Except Kusuo was never a truly normal person and never could be. And that's why Kuusuke likes Kusuo. He likes him for who he is, the freakish, "monstrous being" that he is. As much Kuusuke has always resented Kusuo, he's also admired him. That's why all of Kusuo's friends/classmates like him, too. He's not ordinary at all, in all of the right ways. They are drawn to him because of the extraordinary kindness and character he has. It shines through, no matter how much he pretends.
Kusuo trying to become "normal" is the ultimate denial of himself. He wants to be average, like everyone else. but to be that would get rid of so much that makes him him. In the end, Saiki k manga says Kusuo's powers are just another inherent part of him. that's so so so important. No matter what you are naturally like, you deserve to live as that person, quirks and all.

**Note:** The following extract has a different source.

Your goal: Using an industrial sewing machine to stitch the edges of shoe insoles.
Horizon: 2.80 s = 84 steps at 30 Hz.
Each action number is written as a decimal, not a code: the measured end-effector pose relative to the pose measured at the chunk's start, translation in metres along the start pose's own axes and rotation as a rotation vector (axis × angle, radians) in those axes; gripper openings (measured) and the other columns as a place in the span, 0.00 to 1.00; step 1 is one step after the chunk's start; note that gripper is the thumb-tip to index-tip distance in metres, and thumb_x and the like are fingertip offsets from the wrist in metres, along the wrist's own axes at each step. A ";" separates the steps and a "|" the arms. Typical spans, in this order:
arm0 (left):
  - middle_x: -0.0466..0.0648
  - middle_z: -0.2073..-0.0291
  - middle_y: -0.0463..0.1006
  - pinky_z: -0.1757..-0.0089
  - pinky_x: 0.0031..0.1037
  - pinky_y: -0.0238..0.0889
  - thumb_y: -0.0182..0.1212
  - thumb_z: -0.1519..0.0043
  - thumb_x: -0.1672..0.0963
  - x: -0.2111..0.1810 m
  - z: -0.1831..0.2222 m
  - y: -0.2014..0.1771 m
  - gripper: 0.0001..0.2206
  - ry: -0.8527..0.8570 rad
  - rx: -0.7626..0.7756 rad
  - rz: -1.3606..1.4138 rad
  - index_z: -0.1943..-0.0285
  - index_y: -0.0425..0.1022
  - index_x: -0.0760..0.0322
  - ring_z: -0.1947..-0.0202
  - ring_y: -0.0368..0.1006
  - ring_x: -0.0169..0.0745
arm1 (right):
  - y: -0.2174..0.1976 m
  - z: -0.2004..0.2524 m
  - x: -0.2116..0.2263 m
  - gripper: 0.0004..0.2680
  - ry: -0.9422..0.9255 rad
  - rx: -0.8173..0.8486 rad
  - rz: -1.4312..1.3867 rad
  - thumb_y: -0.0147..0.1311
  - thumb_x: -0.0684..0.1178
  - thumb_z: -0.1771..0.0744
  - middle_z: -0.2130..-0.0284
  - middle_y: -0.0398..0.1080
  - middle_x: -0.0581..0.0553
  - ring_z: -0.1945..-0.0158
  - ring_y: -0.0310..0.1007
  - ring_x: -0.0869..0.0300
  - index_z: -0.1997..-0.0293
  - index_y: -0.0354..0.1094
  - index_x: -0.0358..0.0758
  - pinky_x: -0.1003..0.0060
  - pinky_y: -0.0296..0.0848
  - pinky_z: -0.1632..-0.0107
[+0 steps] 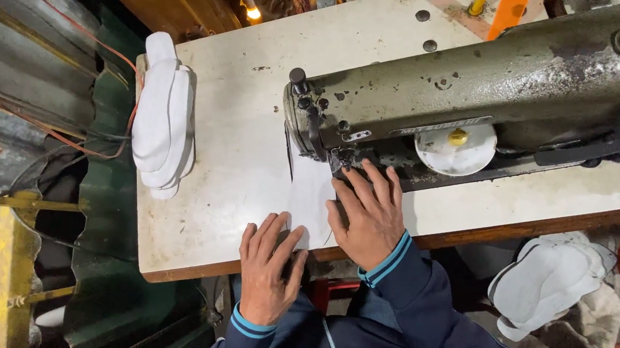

been thinking about the saiki siblings a lot lately....... their dynamic of "guy who experiments on you to feel something" & "guy who lets you experiment on him to feel something" is soooo compelling to me......
what if you were a genius scientist and there was only one person in the world who could compare to your talents, but he was better than you in every way and testing the limits of his superiority was the only thing that even remotely interested you. what if you were so powerful as to be considered inhuman and there was only one person in the world who understood that well enough to legitimately challenge you, and even though you know he'll never be able to beat you, maybe knowing you well enough to test your limits and take advantage of your weaknesses is close enough.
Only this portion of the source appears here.